I took my son’s car into a Midas repair shop for its first oil change since we bought it used. The car never had been serviced there before, so it should not have been in the shop’s database. But when I gave the mechanic the license plate number, the car popped up on the computer. I asked the mechanic if the shop was tied into the Secretary of State’s database, and he said, “No, we’re on the Carfax database.” He went on to say that the shop would report the oil change to Carfax, which would be a way to prove to the next owner that the car had been serviced regularly.
However, not all repair shops are part of the database, so if I had taken the car for an oil change to one of those shops, my maintenance record could have looked more sketchy.
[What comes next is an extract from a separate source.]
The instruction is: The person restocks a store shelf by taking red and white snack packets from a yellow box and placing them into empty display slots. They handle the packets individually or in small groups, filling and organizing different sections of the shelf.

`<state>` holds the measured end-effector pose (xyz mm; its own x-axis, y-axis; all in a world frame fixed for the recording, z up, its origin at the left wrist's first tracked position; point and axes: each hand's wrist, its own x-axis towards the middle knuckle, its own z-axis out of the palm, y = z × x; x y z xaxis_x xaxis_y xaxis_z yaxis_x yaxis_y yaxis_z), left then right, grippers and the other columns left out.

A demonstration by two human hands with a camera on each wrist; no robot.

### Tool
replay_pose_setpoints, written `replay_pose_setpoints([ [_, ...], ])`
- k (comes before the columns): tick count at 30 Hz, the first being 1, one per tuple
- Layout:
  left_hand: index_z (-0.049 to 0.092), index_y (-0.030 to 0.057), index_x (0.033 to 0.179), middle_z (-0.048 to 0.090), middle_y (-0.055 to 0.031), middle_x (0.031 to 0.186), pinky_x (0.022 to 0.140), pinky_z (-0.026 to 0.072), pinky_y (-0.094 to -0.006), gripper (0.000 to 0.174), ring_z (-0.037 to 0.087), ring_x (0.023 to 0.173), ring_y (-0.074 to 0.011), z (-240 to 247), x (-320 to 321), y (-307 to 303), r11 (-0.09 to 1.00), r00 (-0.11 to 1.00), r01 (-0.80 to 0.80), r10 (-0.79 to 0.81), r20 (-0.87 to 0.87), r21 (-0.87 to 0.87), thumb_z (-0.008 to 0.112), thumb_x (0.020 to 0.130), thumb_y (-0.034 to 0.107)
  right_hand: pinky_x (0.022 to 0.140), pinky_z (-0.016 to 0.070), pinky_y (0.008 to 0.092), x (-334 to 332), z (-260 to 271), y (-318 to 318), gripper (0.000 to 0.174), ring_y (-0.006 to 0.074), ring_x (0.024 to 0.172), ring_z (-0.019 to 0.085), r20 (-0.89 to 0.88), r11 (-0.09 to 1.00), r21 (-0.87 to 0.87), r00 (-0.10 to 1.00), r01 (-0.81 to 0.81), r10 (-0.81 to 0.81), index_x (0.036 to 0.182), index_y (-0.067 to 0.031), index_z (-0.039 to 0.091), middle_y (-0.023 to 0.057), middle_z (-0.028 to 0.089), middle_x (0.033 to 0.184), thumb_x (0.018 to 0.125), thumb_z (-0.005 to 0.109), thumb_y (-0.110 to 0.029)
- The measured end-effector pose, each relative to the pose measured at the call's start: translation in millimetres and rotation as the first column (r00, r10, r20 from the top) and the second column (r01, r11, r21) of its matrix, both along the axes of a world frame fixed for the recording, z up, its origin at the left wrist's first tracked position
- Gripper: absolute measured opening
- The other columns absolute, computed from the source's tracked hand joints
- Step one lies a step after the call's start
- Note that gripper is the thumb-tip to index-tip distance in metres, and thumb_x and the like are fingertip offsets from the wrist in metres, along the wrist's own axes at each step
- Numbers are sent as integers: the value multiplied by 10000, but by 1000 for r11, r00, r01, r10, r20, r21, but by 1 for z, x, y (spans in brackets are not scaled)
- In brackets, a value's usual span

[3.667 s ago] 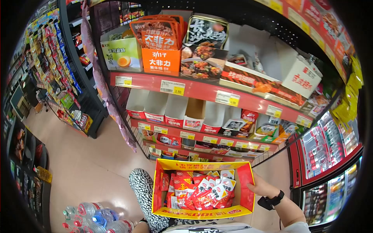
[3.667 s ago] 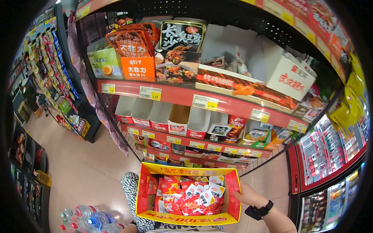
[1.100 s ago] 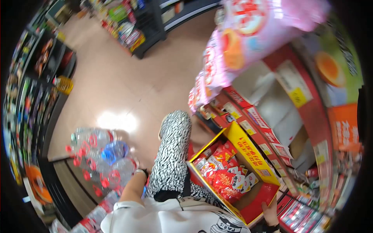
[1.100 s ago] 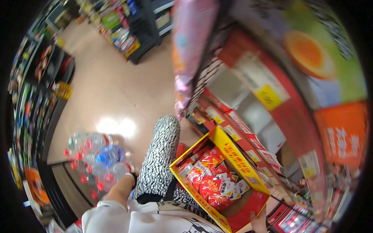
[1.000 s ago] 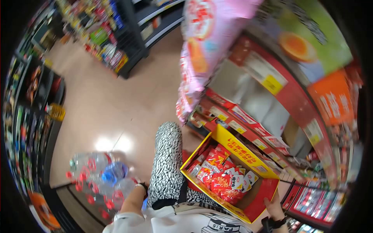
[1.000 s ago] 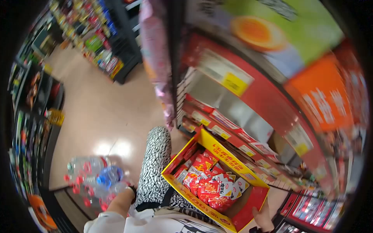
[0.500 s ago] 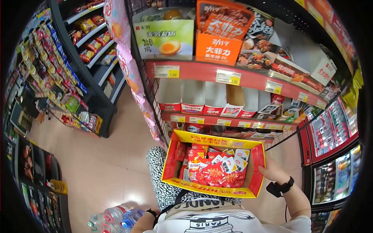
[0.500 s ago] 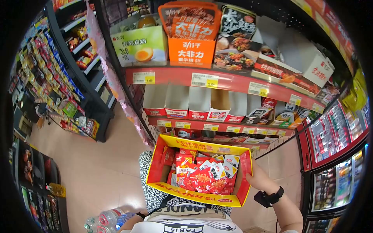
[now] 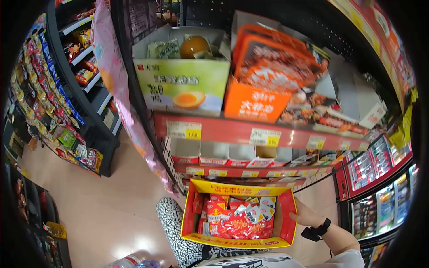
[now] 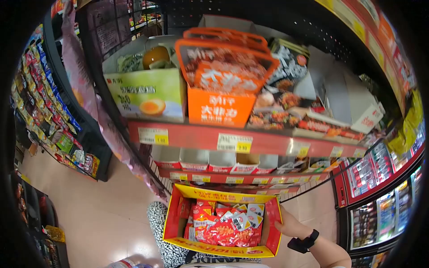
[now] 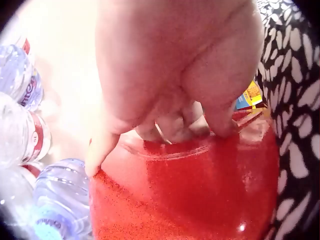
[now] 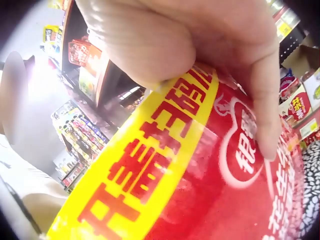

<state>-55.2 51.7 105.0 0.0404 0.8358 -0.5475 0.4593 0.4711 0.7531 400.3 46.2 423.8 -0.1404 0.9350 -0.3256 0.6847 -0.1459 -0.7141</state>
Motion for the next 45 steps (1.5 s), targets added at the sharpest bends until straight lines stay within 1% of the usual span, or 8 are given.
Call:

The same thing would be true if I had changed the oil myself. And with Carfax becoming kind of the equivalent of a “credit score” for your car, that could have had an adverse effect when I sold the car or traded it in.
In addition, it is possible – and maybe even fairly common – for the people in repair shops, police departments and other places that report data to Carfax to make a mistake or to lose records. That also could have a negative impact on the resale value.
Carfax reports are even starting to affect insurance claims. For example, if a car has body work that will show up on Carfax – and that could reduce the resale value of the car – some owners are asking for additional claims payment to cover that potential reduction in value; there is no consensus yet from insurers on this issue.
And cars are not all that are being evaluated based on databases. The largest group of health care centers in North and South Carolina has started evaluating consumer data on patients and then sharing the findings with the patients’ doctors. For example, if a patient buys a lot of fast food, regularly buys candy at the supermarket checkout or starts buying plus-size clothes, the health care group could alert the patient’s doctor that the patient might need to be evaluated for high blood pressure, diabetes or obesity. Other hospitals and health-care providers around the country also are using consumer data in various ways.
Databases have been used for years in marketing -- have you ever searched online for information about an exotic locale, only to find your email filled with offers from companies that provide tours to that place? But as more and more personal and consumer information is online, this trend is likely to continue and expand – whether we like it or not.